GDP pygeoapi
Overview
The USGS Geo Data Portal (GDP) exposes gridded climate and meteorological data
through a pygeoapi
server at
https://api.water.usgs.gov/gdp/pygeoapi. The service implements several
complementary OGC API
standards, each suited to
different access patterns:
- OGC API – EDR — a convenience interface for extracting values at a point or within a bounding box from a curated subset of datasets, without requiring a full Zarr-capable environment
- STAC catalog — the primary interface for dataset discovery and production workflows; provides cloud-native access (Zarr, COG) for use with xarray, Dask, and similar tooling
- OGC API – Processes — server-side geoprocessing (area-weighted statistics, spatial interpolation) powered by gdptools
The EDR collections are a curated subset of datasets also available through the STAC catalog. If you need an EDR endpoint for a dataset that is in the STAC catalog but not currently exposed as EDR, contact the team .

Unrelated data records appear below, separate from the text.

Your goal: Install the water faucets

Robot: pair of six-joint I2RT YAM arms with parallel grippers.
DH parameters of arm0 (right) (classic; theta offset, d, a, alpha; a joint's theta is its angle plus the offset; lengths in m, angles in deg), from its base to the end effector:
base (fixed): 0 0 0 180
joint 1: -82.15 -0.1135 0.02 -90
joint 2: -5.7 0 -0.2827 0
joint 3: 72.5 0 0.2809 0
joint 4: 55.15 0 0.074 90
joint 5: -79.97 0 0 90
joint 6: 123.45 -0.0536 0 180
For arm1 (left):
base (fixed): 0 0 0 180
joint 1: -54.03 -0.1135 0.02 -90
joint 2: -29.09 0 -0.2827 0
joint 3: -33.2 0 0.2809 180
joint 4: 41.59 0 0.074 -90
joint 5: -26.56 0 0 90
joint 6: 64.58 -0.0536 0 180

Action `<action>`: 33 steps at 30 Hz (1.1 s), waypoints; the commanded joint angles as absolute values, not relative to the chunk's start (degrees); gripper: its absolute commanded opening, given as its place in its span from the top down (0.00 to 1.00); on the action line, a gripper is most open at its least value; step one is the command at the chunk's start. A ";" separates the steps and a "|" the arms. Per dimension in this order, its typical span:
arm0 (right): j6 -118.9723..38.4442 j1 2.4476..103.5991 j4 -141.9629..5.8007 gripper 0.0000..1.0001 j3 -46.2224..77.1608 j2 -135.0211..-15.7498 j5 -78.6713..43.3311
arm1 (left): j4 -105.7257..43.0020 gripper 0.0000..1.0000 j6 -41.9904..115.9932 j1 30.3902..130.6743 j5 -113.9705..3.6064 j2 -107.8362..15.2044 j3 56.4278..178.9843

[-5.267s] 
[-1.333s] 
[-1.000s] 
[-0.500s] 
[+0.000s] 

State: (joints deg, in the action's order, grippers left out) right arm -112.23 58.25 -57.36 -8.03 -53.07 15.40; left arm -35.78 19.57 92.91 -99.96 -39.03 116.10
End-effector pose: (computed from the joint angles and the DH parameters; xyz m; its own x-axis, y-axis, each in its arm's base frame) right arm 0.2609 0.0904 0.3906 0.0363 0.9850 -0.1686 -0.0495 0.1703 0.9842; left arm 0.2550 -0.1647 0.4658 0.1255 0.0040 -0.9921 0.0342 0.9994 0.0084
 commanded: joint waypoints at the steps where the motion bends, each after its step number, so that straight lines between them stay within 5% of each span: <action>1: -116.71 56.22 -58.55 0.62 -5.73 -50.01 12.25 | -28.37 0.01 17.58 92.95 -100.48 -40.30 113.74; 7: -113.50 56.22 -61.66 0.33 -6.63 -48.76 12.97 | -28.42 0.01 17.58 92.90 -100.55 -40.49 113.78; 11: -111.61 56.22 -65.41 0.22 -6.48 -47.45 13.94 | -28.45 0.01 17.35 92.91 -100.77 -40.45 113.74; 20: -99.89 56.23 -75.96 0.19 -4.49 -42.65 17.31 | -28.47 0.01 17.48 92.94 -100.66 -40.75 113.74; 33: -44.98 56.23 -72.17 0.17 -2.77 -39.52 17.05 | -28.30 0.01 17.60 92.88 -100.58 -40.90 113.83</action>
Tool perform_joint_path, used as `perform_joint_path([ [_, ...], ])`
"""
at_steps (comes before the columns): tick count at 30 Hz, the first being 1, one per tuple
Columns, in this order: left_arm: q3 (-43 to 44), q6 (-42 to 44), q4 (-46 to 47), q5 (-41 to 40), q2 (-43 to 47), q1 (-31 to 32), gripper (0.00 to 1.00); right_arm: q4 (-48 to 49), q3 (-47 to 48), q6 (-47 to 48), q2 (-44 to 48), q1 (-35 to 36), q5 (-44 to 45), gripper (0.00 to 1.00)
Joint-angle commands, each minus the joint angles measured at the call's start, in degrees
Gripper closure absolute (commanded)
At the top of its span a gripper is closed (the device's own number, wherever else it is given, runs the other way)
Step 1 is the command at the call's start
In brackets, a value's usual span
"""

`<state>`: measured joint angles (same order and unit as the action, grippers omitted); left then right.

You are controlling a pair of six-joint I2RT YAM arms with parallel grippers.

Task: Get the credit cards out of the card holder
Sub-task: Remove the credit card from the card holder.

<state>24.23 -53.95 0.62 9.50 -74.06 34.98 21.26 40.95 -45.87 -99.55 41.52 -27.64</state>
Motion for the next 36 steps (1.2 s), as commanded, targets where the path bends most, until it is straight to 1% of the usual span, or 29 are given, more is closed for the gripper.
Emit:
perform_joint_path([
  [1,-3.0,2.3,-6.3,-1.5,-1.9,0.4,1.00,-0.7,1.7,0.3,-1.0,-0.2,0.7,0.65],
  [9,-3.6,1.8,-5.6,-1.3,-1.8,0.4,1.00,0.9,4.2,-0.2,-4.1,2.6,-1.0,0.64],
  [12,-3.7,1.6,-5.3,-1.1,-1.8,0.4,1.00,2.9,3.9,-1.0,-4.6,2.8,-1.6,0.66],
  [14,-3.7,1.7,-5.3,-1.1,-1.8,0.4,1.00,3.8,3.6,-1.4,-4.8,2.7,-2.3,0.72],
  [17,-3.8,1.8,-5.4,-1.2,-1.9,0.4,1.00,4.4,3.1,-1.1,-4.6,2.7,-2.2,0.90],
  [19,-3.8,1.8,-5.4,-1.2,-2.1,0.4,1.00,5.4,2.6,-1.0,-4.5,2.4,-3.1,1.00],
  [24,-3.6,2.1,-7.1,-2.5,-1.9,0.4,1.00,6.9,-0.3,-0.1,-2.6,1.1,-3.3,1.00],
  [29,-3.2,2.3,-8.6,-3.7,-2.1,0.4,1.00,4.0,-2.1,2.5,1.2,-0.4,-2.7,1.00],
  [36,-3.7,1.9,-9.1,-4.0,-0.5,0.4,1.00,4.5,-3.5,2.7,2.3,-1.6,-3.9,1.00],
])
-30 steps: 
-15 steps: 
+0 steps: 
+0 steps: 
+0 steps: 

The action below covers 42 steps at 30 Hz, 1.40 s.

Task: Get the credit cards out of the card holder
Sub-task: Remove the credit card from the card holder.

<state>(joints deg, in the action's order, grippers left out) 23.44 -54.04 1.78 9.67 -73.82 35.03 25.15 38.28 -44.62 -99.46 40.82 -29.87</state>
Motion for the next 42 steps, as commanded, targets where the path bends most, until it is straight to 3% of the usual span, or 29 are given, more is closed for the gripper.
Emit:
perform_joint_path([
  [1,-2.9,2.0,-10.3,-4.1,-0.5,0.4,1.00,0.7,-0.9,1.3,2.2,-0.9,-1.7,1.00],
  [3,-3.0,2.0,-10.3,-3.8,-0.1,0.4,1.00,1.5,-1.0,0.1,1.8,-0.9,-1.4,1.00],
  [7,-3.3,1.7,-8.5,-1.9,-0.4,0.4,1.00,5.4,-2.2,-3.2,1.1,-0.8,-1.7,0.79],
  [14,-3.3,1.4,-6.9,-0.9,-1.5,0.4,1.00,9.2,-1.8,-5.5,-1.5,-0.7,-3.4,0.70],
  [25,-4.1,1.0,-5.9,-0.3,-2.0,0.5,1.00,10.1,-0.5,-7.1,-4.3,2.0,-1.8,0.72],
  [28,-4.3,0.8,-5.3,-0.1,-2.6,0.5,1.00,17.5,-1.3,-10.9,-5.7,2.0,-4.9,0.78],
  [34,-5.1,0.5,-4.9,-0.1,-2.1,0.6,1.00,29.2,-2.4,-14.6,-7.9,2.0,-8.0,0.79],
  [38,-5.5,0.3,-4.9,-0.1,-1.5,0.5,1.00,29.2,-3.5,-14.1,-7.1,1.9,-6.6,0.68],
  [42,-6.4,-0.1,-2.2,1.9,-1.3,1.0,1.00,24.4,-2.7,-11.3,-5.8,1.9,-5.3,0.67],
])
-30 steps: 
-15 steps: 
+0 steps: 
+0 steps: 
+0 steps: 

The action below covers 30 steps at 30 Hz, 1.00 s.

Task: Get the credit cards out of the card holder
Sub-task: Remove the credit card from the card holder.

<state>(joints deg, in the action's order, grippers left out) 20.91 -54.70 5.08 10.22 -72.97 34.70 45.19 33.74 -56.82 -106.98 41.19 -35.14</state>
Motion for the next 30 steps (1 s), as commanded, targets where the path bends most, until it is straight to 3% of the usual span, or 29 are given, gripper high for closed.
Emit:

If you are new to OGC API: it is a family of RESTful standards that replace older
OGC services (WMS, WFS, WCS) with modern JSON/HTTP patterns. Every endpoint
returns standard JSON by default and supports content negotiation via a ?f=
parameter — more on that below.
EDR — Small-Scale Data Access
OGC API – Environmental Data Retrieval (EDR) is a standard for querying environmental data by geographic position or spatial extent. Use it when you need to extract values at a point or within a bounding box and a full Zarr-capable data environment is not warranted.
The GDP EDR collections are gridded CONUS datasets covering precipitation,
temperature, wind speed, evapotranspiration, and hydrological model output.
Browse the current list at
/collections
.
This service supports two EDR query types:
- Position (
/collections/{id}/position) — extract values at a single coordinate (longitude, latitude) over a time range - Cube (
/collections/{id}/cube) — extract values within a bounding box and time range
See the OGC API – EDR specification for the full standard.
Example: Position Query
Extract monthly precipitation at a point in southern Wisconsin for 2012 from the PRISM collection:
GET https://api.water.usgs.gov/gdp/pygeoapi/collections/PRISM/position?coords=POINT(-89.4%2043.07)¶meter-name=ppt&datetime=2012-01-01/2012-12-31&f=json
| Parameter | Value | Meaning |
|---|---|---|
coords |
POINT(-89.4 43.07) |
WGS 84 longitude/latitude (longitude first) |
parameter-name |
ppt |
Variable to extract — PRISM also offers tmn (min temp, °C) and tmx (max temp, °C) |
datetime |
2012-01-01/2012-12-31 |
ISO 8601 date range |
f |
json |
Response format |
The response is a CoverageJSON document containing a time series of monthly values at the requested point.
To discover the available parameter names and temporal extent for any collection,
inspect its metadata at
/collections/{id}?f=json
.
Example: Cube Query
The cube query extracts gridded values within a bounding box rather than at a
single point:
GET https://api.water.usgs.gov/gdp/pygeoapi/collections/PRISM/cube?bbox=-100,40,-98,42¶meter-name=ppt&datetime=2012-01-01/2012-06-01&f=json
The bbox parameter takes four values: west, south, east, north (in decimal
degrees, WGS 84).
STAC Catalog — Data Discovery and Larger Workflows
The SpatioTemporal Asset Catalog (STAC) interface provides searchable metadata for a broad collection of water-related datasets — climate models, downscaled projections, evapotranspiration, land cover, and more. Use it when you need to discover datasets and access data in bulk or via cloud-native formats (Zarr, COG) in environments with xarray, Dask, or similar tooling.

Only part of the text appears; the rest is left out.